Dictionnaire des Châteaux de l’Alsace Médiévale

The Château de Wangen is a destroyed 13th century castle in the commune of Wangen in the Bas-Rhin département of France. Located within the urban area of Wangen, all that remains is the central space it occupied, its plan is still visible on land maps.

The castle appears to date from the 13th century. It was mentioned as an episcopal fiefdom in 1359. In 1440, when Armagnac troops crossed the region in a campaign against Strasbourg, it suffered some damage. The inhabitants seized the castle in 1514, and the Saint-Étienne abbey of Strasbourg bought it for the Wangen family in 1566, though it is not known if any alterations were made at this time. In 1750, the remaining masonry was used for construction of the Freihof and was dispersed around the village.

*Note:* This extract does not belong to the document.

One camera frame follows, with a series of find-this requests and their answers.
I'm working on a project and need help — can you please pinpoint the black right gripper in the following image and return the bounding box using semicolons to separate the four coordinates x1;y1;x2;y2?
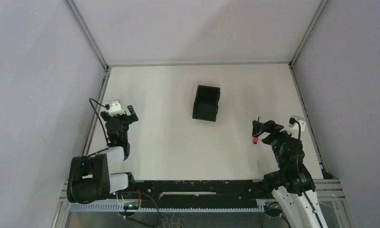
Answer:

Archive documents from 1749 indicate the presence of a castle built on an octagonal plan. Originally, it comprised a central keep, surrounded by an octagonal enceinte and a moat. Inside, the residences of the servants and cattle sheds were against the enclosing wall. In the 15th century, semicircular towers were added to each side of the octagon, one of them replacing the keep. The moat was widened to 23 metres and second octagonal fortified wall added, giving a total diameter of 101 metres.

The castle site has been listed since 1993 as a monument historique by the French Ministry of Culture.